> **Given data**:
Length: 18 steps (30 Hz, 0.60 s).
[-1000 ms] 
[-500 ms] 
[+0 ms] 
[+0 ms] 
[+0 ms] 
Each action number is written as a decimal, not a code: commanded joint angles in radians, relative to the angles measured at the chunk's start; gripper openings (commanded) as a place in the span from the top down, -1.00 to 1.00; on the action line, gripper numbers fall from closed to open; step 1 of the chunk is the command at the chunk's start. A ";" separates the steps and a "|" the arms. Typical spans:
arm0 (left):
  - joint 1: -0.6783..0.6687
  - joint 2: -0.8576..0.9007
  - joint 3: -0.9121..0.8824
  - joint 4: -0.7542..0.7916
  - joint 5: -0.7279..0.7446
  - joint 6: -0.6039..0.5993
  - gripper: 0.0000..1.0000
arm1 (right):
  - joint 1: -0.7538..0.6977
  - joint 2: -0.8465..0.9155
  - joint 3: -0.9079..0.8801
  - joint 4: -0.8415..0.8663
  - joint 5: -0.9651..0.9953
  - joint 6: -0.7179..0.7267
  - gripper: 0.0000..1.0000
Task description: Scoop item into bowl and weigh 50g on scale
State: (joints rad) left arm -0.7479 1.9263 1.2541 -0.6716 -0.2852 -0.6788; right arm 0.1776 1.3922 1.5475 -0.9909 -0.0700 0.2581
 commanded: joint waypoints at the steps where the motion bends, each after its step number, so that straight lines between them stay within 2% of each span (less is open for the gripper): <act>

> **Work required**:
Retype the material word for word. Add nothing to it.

> **Task response**:
Length: 18 steps (30 Hz, 0.60 s).
[-1000 ms] 
[-500 ms] 
[+0 ms] 
[+0 ms] 
[+0 ms] 
Each action number is written as a decimal, not a code: commanded joint angles in radians, relative to the angles measured at the chunk's start; gripper openings (commanded) as a place in the span from the top down, -1.00 to 1.00; on the action line, gripper numbers fall from closed to open; step 1 of the chunk is the command at the chunk's start. A ";" separates the steps and a "|" the arms. Typical spans:
arm0 (left):
  - joint 1: -0.6783..0.6687
  - joint 2: -0.8576..0.9007
  - joint 3: -0.9121..0.8824
  - joint 4: -0.7542..0.7916
  - joint 5: -0.7279..0.7446
  - joint 6: -0.6039..0.5993
  - gripper: 0.0000..1.0000
arm1 (right):
  - joint 1: -0.7538..0.6977
  - joint 2: -0.8465..0.9155
  - joint 3: -0.9079..0.8801
  - joint 4: -0.8415..0.8663
  - joint 5: -0.9651..0.9953
  - joint 6: -0.7179..0.7267
  - gripper: 0.0000..1.0000
Task description: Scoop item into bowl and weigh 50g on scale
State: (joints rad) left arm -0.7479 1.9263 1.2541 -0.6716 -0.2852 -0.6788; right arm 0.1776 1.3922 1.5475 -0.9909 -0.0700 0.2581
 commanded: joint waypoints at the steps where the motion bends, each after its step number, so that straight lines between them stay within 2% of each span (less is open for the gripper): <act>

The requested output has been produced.